His grim conclusion:
All in all, there are myriad signs that withdrawal of US troops might result in Iraq breaking free from US influence and/or deprive the United States of the strong military presence in that part of the Middle East that both Bush and Obama advocated and have struggled to establish. Until I see some sign that the five bases are going to be dismantled, I will continue to believe that the US will find some reason – with or without the consent of the Iraqi government – to maintain a very large (on the order of 50k) military force there.
Expanding the Base
The US embassy in Iraq, already the largest diplomatic compound on the planet and the size of the Vatican City, is now likely to be doubled in size. Robert Ford, the deputy chief of mission in Baghdad, told reporters in January, “If Congress gives us the money we are asking for, this embassy is going to be twice the size it is now. It’s not going down, it’s getting bigger.”

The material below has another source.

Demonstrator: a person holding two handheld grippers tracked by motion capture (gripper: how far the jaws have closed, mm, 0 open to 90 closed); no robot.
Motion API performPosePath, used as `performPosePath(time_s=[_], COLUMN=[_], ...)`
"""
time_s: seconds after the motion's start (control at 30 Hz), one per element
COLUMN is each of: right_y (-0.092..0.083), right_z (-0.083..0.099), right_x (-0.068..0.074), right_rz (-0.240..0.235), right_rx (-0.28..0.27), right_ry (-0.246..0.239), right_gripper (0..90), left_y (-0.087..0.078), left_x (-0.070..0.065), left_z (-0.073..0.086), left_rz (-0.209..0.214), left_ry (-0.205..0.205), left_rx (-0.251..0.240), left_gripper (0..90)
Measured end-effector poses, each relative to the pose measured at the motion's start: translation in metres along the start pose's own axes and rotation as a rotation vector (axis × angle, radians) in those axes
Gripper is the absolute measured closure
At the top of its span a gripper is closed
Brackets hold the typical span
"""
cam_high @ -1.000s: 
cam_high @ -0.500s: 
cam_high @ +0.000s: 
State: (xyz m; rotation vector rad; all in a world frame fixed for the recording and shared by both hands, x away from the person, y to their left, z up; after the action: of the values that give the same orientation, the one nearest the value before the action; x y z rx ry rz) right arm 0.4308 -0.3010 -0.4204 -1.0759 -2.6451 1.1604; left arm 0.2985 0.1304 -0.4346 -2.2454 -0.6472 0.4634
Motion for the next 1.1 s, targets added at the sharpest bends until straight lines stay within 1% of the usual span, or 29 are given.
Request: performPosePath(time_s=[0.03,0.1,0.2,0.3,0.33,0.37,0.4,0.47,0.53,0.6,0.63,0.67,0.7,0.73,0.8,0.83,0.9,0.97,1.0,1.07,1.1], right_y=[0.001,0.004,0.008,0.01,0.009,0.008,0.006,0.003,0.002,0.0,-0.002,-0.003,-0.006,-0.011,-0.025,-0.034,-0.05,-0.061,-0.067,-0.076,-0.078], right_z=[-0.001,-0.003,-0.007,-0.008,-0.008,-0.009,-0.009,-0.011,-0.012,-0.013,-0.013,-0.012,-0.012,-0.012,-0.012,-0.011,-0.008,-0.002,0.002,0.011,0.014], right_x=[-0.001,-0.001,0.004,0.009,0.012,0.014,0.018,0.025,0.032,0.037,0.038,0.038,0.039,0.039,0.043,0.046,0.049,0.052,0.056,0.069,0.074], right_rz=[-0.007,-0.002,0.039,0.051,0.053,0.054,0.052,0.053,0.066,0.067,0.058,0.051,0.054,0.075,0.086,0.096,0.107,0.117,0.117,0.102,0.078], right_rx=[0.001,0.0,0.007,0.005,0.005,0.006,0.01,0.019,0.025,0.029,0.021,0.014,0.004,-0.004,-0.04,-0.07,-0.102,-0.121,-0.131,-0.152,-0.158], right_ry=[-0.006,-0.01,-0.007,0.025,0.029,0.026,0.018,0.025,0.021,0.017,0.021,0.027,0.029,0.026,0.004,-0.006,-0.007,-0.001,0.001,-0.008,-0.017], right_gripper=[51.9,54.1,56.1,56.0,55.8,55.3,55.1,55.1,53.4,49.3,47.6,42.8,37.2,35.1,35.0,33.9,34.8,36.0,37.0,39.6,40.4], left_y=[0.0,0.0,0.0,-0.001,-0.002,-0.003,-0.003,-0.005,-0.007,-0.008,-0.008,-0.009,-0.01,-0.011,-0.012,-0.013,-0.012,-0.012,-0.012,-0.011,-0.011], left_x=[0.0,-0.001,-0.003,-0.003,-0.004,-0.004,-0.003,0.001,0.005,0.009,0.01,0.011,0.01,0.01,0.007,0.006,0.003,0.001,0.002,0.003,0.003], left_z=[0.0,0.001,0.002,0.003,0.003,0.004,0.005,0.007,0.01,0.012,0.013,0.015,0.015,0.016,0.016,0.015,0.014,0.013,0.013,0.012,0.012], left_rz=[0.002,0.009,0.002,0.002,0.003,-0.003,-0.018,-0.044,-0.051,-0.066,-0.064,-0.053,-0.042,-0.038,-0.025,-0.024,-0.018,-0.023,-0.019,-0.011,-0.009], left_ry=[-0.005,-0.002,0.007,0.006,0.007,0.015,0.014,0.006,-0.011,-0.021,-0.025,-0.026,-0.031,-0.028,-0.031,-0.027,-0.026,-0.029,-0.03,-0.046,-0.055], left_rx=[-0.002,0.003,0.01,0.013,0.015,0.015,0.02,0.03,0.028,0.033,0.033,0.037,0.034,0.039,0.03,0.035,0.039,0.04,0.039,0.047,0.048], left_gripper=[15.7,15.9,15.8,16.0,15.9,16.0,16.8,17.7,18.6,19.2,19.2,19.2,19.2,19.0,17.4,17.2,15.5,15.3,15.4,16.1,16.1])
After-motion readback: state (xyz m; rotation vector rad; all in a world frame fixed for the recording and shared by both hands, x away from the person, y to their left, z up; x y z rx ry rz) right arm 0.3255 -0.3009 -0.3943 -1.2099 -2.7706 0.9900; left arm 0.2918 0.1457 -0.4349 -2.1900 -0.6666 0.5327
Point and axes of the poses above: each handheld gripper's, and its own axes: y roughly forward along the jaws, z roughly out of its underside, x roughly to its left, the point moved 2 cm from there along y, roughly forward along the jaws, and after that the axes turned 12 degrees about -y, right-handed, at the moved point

In 2005, The Washington Post reported:
An even more expensive airfield renovation is underway in Iraq at the Balad air base, a hub for US military logistics, where for $124 million the Air Force is building additional ramp space for cargo planes and helicopters. And farther south, in Qatar, a state-of-the-art, 104,000-square-foot air operations center for monitoring US aircraft in the Middle East, Central Asia and Africa is taking shape in the form of a giant concrete bunker … the US military has more than $1.2 billion in projects either underway or planned in the Central Command region – an expansion plan that US commanders say is necessary both to sustain operations in Iraq and Afghanistan and to provide for a long-term presence in the area.
Lt. Gen. Walter E. Buchanan III, who oversees Central Command’s air operations pointed out, “As the ground force shrinks, we’ll need the air to be able to put a presence in parts of the country where we don’t have soldiers, to keep eyes out where we don’t have soldiers on the ground.”
In 2007 in a piece titled “US Builds Air base in Iraq for the Long Haul” NPR reported, “The US military base in Balad, about 60 miles north of Baghdad, is rapidly becoming one of the largest American military installations on foreign soil … The base is one giant construction project, with new roads, sidewalks, and structures going up across this 16-square-mile fortress in the center of Iraq, all with an eye toward the next few decades.”
It is so big that, “There is a regular bus service within its perimeter to ferry around the tens of thousands of troops and contractors who live here. And the services are commensurate with the size of the population. The Subway sandwich chain is one of several US chains with a foothold here. There are two base exchanges that are about as large as a Target or K-Mart. Consumer items from laptop computers to flat-screen TV’s to Harley Davidson motorcycles are available for purchase.”
The report added, “Several senior military officials have privately described Balad Air Base, and a few other large installations in Iraq, as future bases of operation for the US military.” The term used is “lily pad,” a description of the military jumping from base to base without ever touching the ground in between.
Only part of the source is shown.